The Daas Zekeinim points out that it sounds like for “you” they are a contamination, but not for the gentiles. This is what it means when the pasuk in Chabakuk (3:6) says “He gave up on the nations,” for he allowed them to eat creepy crawlers and vermin. This is comparable to two sick people who the doctor came to visit, as brought down in the Medrish Tanchuma, parshas Shemini, paragraph 6. (Click here for Hebrew text.)
The medrish there is discussing how Hashem purposefully gave the Torah in public to the Jewish people after he went around to every nation asking if they wanted the Torah and each one refused. Hashem was ready to revert the waters back to the second day of creation when there was no dry land, but the Jewish people accepted the Torah, and the world was spared. At that time Hashem passed a verdict on the gentile nations that prohibitions on the Jews were permitted to them and they were even allowed to eat creepy crawlers and vermin. The medrish gave this parable to explain why Hashem did this. “A doctor visited two sick people, he saw one of them was in danger of dying, and told his family to give him anything he wanted to eat. He saw that the other one would live in the future. He said to them [his family] that you should feed him this food but not that food. They asked the doctor, ‘what is this? To one you said he can eat whatever he wants and to the other you said he shouldn’t eat this and that?’ The doctor responded to them, ‘The one who will live I said he should eat this and not that. But the one who will die, I told them whatever he wants to eat give him, because he won’t live any way.’ So to Hashem permitted creepy crawlers and vermin to the gentiles but the Jews who will have [eternal] life, he told them, ‘And you shall be holy for I am Holy’ (Vayikra 11:44) ‘Don’t make your souls abominable’ (11:43) ‘This you should eat and this you should not eat, do not be contaminated by them…’ Why? For the sake of your life, as it says, ‘And you who cling to Hashem your G-D, will all have life that day…” (Click here for Hebrew text.)

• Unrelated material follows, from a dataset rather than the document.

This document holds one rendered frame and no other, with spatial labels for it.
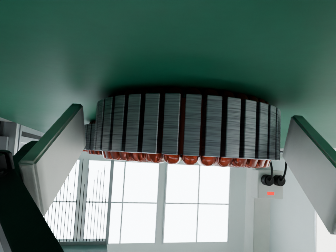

The Daas Zekeinim brought this parable mentioned in the medrish to explain why the Jews were commanded to keep kosher, while gentiles were not only not commandedto, but were permitted to eat whatever they want, as if Hashem gave up on their lives and their purity. A purity which gives one the ability to come closer to Hashem. Why is that fair on the gentiles? How is it possible that The All Merciful All Gracious Hashem could just give up on and let the gentiles just rot like that? They are also human beings, made in the image of Hashem, with the potential to strive and to grow, to choose between good and bad?
However, in pasuk 45, Hashem reiterates, “You shall be holy for I am holy.” The Daas Zekeinim on this pasuk says that for this reason its befitting that since Hashem is holy then His servants should also be holy, and the poet pointed this out in the liturgy of the high holy days when we say each year during mussaf, right after kedusha, “It is fitting that the Holy One be glorified by holy ones.” (Click here for Hebrew text.)
The Daas Zekeinim is sending us a message in these back-to-back commentaries. Hashem expects the Jewish people to conduct themselves on a different plane than the gentiles because we’re the servants of Hashem, the elite vanguard of the King Of Kings, Holy and Blessed is He. A priestly nation and a light onto the world, we are therefore treated and correspondingly expected to act in a more pure and sanctified manner. We chose life while the gentile nations rejected the eternal life. They have the ability individually, on their own, to choose life and convert. It’s a responsibility, not just an honor, which is supposed to be taken seriously. Hashem didn’t give up on the nations, the nations gave up on themselves; but they can individually come back and are accepted by Hashem if they completely accept Him.
However, because we Jews accepted Hashem when we were asked to accept Him and His Torah then even if we stray from Hashem and contaminate ourselves, He never gives up on us and is always waiting with open arms like a father to a son, for us to return and purify ourselves.